Ambedkar Students' Association
- Abbreviation: ASA
- Predecessor: Progressive Students Forum
- Formation: 1993
- Founder: Rajasekhar
- Purpose: Social justice Social equality
- Location(s): University of Hyderabad Central University of Tamil Nadu Pondicherry University Tata Institute of Social Sciences Central University of Gujarat Central University of Kerala Panjab University;
- Region served: India

= Ambedkar Students' Association =

Indian student organisation

Ambedkar Students' Association (ASA) is a student organisation in India representing students from Scheduled Castes and Scheduled Tribes (SC/ST), Other Backward Class (OBC), religious minorities and other oppressed communities.

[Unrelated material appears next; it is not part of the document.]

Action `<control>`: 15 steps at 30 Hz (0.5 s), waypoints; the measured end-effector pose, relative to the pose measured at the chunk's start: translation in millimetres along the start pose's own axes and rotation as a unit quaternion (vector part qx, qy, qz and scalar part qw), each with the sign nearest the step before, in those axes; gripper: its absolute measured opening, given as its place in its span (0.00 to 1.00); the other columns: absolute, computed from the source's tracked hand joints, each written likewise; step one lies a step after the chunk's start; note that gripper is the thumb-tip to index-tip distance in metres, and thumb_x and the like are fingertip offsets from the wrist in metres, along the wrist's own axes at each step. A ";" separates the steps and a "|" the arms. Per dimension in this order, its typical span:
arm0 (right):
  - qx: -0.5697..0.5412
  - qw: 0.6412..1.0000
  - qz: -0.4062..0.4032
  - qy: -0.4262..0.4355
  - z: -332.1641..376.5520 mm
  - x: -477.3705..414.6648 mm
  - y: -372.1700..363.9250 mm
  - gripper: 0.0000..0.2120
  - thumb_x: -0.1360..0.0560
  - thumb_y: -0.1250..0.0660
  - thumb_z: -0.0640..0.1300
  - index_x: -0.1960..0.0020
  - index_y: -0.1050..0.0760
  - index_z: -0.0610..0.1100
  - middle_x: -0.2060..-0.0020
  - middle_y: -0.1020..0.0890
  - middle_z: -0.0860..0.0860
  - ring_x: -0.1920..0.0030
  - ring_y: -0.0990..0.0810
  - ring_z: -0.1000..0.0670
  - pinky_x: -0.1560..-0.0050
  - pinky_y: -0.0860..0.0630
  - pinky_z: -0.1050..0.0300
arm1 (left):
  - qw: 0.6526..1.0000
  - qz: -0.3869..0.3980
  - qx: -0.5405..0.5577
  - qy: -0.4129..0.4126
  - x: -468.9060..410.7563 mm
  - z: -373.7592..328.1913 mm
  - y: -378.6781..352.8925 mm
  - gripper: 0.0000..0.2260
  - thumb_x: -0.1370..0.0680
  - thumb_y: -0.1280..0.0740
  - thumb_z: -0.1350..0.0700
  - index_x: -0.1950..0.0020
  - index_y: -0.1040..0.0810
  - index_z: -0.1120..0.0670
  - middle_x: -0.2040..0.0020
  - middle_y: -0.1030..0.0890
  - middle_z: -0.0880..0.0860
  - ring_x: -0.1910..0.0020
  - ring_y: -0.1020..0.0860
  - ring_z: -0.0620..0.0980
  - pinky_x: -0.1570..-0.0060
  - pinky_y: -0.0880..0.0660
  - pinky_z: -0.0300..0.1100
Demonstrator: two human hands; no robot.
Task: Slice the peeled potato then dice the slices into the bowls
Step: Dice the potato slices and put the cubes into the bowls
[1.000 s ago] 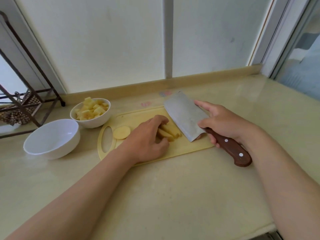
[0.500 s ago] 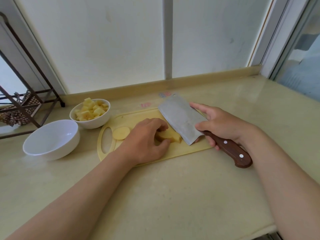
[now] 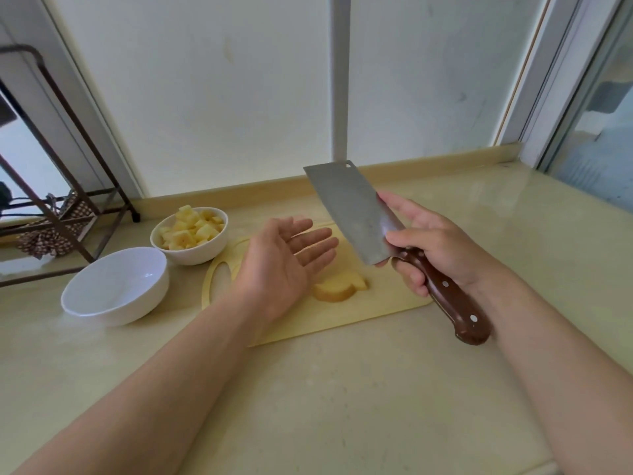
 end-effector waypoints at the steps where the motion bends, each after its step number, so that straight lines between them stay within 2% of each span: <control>1: -0.001 1.000 0.006 -0.002 -1.4 -0.7 -2.0 0.32 0.18 0.42 0.32 0.20 0.36 0.58 0.69 0.25 0.44 0.79 0.31 0.50 0.80 0.32 0.60 | 0.998 0.030 0.039 0.042 2.8 4.4 -5.5 0.16 0.20 0.44 0.55 0.38 0.28 0.63 0.39 0.22 0.66 0.42 0.20 0.65 0.39 0.25 0.57; 3: 0.008 1.000 0.012 -0.009 -4.8 -2.7 -4.1 0.32 0.18 0.41 0.32 0.21 0.36 0.59 0.69 0.28 0.44 0.78 0.31 0.50 0.80 0.31 0.59 | 0.988 0.109 0.061 0.086 11.2 8.4 -17.3 0.20 0.19 0.45 0.52 0.35 0.29 0.64 0.36 0.24 0.67 0.39 0.22 0.66 0.37 0.27 0.59; 5: 0.022 1.000 0.006 -0.016 -8.0 -4.5 -4.4 0.32 0.18 0.40 0.32 0.21 0.36 0.60 0.68 0.28 0.44 0.78 0.31 0.49 0.80 0.31 0.59 | 0.981 0.151 0.060 0.109 14.9 10.6 -22.8 0.21 0.19 0.46 0.53 0.32 0.29 0.64 0.36 0.24 0.67 0.38 0.23 0.66 0.37 0.27 0.59; 8: 0.027 1.000 -0.007 -0.014 -7.2 -5.2 -1.9 0.32 0.18 0.40 0.32 0.22 0.35 0.60 0.66 0.28 0.42 0.78 0.31 0.49 0.80 0.31 0.59 | 0.986 0.126 0.049 0.102 12.6 10.0 -20.6 0.18 0.18 0.45 0.54 0.33 0.29 0.62 0.39 0.21 0.66 0.42 0.20 0.64 0.44 0.22 0.55; 11: 0.022 0.999 -0.027 0.000 -2.5 -4.2 5.5 0.31 0.18 0.40 0.32 0.21 0.35 0.58 0.65 0.28 0.41 0.78 0.30 0.50 0.80 0.31 0.59 | 0.993 0.081 0.026 0.078 6.4 7.2 -12.4 0.11 0.18 0.42 0.55 0.40 0.27 0.60 0.49 0.18 0.63 0.52 0.17 0.59 0.54 0.19 0.49; 15: 0.016 0.998 -0.058 0.009 2.1 -0.9 14.8 0.30 0.18 0.41 0.32 0.22 0.33 0.58 0.63 0.22 0.39 0.78 0.30 0.50 0.79 0.31 0.59 | 0.998 0.047 -0.014 0.050 2.2 7.2 -5.9 0.08 0.19 0.38 0.58 0.48 0.22 0.61 0.57 0.18 0.59 0.59 0.18 0.53 0.57 0.18 0.44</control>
Point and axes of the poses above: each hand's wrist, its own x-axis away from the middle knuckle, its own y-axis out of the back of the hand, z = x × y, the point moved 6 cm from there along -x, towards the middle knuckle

ASA works for the assertion of students from dalit and other marginalised communities.

==History==
ASA was founded in 1993 by a group of Dalit students at Hyderabad Central University, led by PhD scholar Rajasekhar.

==Role==
ASA is active in University of Hyderabad, University of Mumbai, Pondicherry University, Tata Institute of Social Sciences, Central University of Gujarat, Central University of Kerala Central University of taminadu and Punjab University. ASA conducts regular seminars and events on Ambedkarism and protests. It also works for scholarships and fee issues of SC/ST/Blind students. ASA actively works for implementation of reservation policy on campus and against incidents of caste discrimination on campus.